Authors: Asires1, Y. G. Tadesse2; 1Addis Ababa University, obstetrics and gynecology, Addis Ababa, AA/ET, 2CIRHT, Ethiopia , Addis Ababa/ET
Family planning services have been promoted as critical in giving couples the freedom to space and plan the number of children they wish. Among other contraceptive methods, sterilization is an important option for individuals and couples to control their fertility. In Ethiopia, there is an increase in the practice of modern contraception. But the prevalence of female sterilization is less than 1% and vasectomy is not reported as its contribution was negligible. Therefore, this study aimed to explore factors contributing for low utilization of permanent contraceptive methods among married women of reproductive age group in Addis Ababa, Ethiopia.

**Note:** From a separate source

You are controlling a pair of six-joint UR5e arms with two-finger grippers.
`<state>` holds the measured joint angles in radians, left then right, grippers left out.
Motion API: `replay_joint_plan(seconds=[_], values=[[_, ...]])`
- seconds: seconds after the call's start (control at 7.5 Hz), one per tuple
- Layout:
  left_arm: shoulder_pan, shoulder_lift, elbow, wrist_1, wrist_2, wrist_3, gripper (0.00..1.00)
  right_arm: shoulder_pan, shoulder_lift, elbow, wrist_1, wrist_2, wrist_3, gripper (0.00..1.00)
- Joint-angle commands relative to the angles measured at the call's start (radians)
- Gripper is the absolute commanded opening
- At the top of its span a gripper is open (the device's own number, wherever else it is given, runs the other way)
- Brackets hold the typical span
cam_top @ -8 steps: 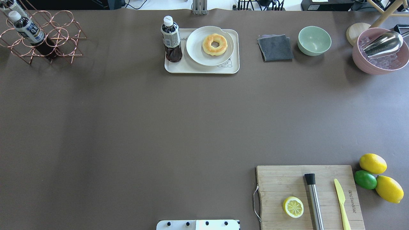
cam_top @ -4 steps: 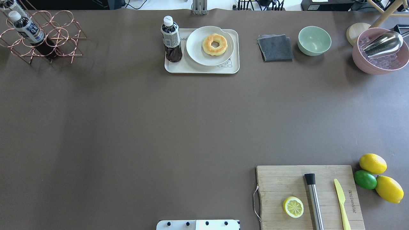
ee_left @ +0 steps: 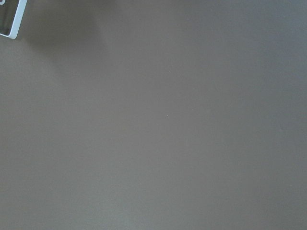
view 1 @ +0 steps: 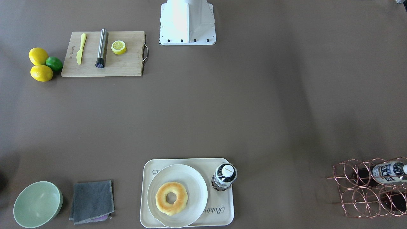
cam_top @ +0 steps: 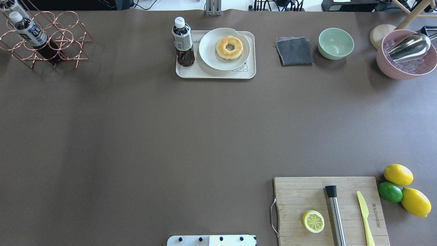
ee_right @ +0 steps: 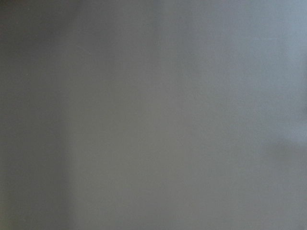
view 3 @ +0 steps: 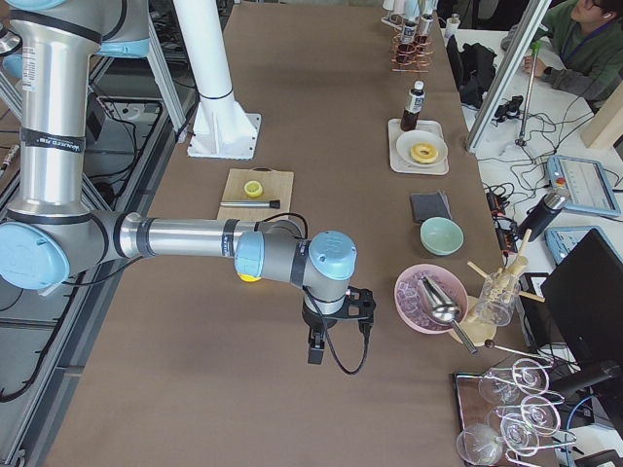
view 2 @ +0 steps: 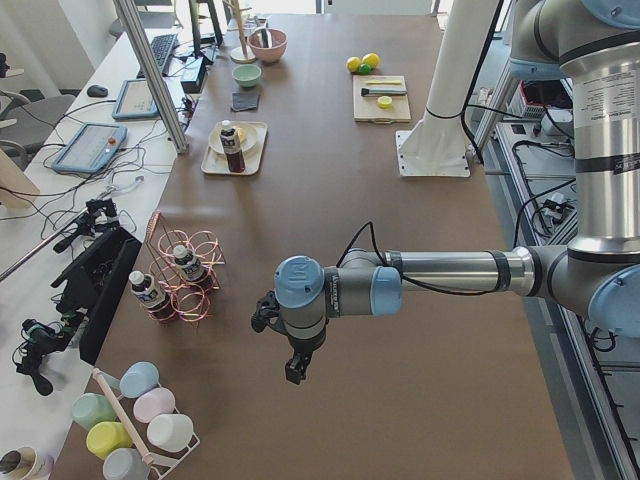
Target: Place donut on tray
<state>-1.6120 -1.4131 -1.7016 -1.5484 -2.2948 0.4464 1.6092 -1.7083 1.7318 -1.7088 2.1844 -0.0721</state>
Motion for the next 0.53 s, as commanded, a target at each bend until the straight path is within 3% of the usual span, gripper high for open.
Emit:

Phenomenological study design was used. Mothers (n=13) who want to limit their family size currently using modern family planning methods other than permanent methods were purposively sampled for in depth interview and focus group discussions were conducted among health care providers leading and working family planning units of hospitals and health centers. Data were transcribed, translated and coded using N Vivo 11 software. Thematic analysis was performed and data were categorized in to themes and sub themes.
Knowledge towards permanent family planning methods is limited. Most of the respondents described permanent and long term family planning methods interchangeably. Health care providers also mentioned IUCD as one type of permanent contraceptive method. Most providers mentioned that they don’t give emphasis on counseling about permanent contraceptive methods as they believe even if the women opt for it, they are not sure where the service is currently available. Mothers also stated that they thought the service is available in hospitals but were not counseled or didn’t get the service even after few requested by themselves.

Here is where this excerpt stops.